_WHAT IS NEEDED_. Give back the full data character for character.
INPUT DATA below:
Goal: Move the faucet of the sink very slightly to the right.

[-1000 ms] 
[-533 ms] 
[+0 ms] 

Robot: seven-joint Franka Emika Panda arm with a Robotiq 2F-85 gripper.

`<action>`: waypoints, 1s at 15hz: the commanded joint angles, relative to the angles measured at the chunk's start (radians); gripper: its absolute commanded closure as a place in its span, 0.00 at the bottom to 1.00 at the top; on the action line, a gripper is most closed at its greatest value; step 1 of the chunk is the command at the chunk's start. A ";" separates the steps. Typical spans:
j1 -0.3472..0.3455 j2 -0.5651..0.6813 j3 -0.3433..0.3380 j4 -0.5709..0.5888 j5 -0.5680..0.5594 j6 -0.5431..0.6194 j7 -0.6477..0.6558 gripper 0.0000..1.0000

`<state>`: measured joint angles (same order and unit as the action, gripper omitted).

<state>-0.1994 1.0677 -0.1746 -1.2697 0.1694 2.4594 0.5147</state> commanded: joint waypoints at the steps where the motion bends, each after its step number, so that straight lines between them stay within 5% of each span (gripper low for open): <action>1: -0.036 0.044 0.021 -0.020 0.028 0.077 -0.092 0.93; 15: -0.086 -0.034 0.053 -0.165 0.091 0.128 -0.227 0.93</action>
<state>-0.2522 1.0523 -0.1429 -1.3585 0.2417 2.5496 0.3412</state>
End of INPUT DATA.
_ANSWER BOX_.
Goal: Move the faucet of the sink very slightly to the right.

[-1000 ms] 
[-533 ms] 
[+0 ms] 

Robot: seven-joint Franka Emika Panda arm with a Robotiq 2F-85 gripper.

`<action>`: waypoints, 1s at 15hz: the commanded joint angles, relative to the angles measured at the chunk's start (radians); gripper: its absolute commanded closure as a place in its span, 0.00 at the bottom to 1.00 at the top; on the action line, a gripper is most closed at its greatest value; step 1 of the chunk is the command at the chunk's start. A ";" separates the steps. Typical spans:
j1 -0.3472..0.3455 j2 -0.5651..0.6813 j3 -0.3433..0.3380 j4 -0.5709..0.5888 j5 -0.5680..0.5594 j6 -0.5431..0.6194 j7 -0.6477..0.6558 gripper 0.0000..1.0000

`<state>`: measured joint angles (same order and unit as the action, gripper omitted).

<state>-0.1994 1.0677 -0.1746 -1.2697 0.1694 2.4594 0.5147</state> commanded: joint waypoints at the steps where the motion bends, each after its step number, so that straight lines between them stay within 5% of each span (gripper low for open): <action>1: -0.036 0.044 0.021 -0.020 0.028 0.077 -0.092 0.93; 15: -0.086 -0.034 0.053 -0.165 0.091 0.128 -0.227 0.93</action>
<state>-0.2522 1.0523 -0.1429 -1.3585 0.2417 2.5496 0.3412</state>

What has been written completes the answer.